Amerrir à Sète, le long du canal, face à la colline, sous le soleil, pour se rappeler l'été dernier. Pour frétiller dans le présent du poème. Osciller entre les rencontres éditoriales, et la pure émotion, la langueur des hamacs et la balade avec mon homonyme. Tout se mélange, sous les rayons et l'ombre ourlée de ciel. Le goût de la menthe, le vert vibrant des feuilles, leur frémissement tranquille et les mots qui se perdent. Je rencontre de belles éditions, de beaux projets, de belles personnes. Par exemple, je vous propose d'aller voir ce que font la revue Souffles, les éditions Tipaza (chez qui on m'a fait découvert un presqu'inédit de Guillevic...), la diffusion de l'Oiseau Indigo. Et plus généralement, d'aller faire un tour sur le site du festival, pour tomber comme par magie sur des choses folles, surprenantes, enthousiasmantes.

Sète, c'est aussi parler de ce que cela veut dire, écrire de la poésie, éditer de la poésie, en temps de crise, en temps de guerre, au Liban ou en Italie. C'est la rencontre d'auteurs d'ici, d'ailleurs, d’Israël, de Palestine, de Slovénie et d'Oman.

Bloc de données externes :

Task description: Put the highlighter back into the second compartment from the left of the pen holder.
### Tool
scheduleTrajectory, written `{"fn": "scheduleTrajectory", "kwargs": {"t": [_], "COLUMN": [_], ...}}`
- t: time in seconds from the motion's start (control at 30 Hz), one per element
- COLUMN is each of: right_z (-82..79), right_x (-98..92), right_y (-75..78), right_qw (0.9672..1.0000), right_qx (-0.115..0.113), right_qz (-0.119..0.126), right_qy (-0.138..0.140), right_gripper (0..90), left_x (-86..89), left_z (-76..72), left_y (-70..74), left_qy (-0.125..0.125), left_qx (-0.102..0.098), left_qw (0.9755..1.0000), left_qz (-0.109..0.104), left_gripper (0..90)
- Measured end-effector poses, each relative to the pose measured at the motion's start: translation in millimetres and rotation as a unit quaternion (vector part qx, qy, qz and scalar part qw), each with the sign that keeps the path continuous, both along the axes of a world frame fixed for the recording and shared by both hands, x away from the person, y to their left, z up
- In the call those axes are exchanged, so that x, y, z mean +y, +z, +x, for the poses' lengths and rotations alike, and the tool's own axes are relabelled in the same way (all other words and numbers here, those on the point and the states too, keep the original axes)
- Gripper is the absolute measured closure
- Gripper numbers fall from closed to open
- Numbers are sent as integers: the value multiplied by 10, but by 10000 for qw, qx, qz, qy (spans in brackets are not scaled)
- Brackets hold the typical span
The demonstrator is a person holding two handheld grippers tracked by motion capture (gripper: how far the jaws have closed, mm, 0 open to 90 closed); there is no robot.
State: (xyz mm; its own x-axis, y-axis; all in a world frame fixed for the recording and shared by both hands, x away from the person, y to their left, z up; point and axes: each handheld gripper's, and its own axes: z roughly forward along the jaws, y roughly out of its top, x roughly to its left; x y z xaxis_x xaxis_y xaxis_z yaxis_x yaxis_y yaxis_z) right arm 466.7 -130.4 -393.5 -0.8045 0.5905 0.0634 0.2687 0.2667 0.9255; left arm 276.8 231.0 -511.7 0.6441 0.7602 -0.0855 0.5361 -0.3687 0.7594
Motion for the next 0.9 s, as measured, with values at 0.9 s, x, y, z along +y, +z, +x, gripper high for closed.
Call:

C'est une lutte de chaque instant contre la malédiction de Babel. Les poèmes se lisent dans toutes les langues de la méditerranée. Chacun vient, la bouche pétrie différemment. Et pourtant, toujours, nous nous entendons. Les oreilles ravies à leur environnement familier se retournent sur les chants plus ou moins inconnus. Tout descend beaucoup plus loin que l'intelligence. Les silences sont les mêmes, au creux des vers sonores. A une couleur près. Les silences sont les tympans des poèmes. Les passages dans lesquels tout vient rebondir et se faufiler.

Avant de quitter Sète, je m'autorise une gourmandise en allant écouter Salah Stetié accompagné par Yassin Vassilis-Cherif au Nay. Il n'y a rien à en dire. Ça suffit pour avancer sur l'autoroute de nuit.


Quelques jours avec Verte et Archi, à Montpellier, et la chaleur de la proximité pour tenir au plein de l'hiver.



Une seule journée, à Voix Vives, et des dizaines de raisons de battre, encore. De battre de partout. De croire qu'il fait beau.  


2 commentaires:

Augustine a dit…

J'aime ces instantanés mi figue-mi raisin, empreints de nostalgie, d'espoirs, de luttes et d'amours. Ton été débute dans le pays de mon enfance, merci pour ces photos là, merci pour ces mots là, il y a une telle sensibilité dans tes textes que je ne sais souvent que dire, une fois lus, sinon encore encore encore, la belle personne, de raconter !

Calor a dit…

x

=)

(sur la mezzanine tu as laissé une boucle d'oreille et une boite senteur mirabelle. Ils sont bien au chaud en Touraine et visitent la région en attendant la fin août).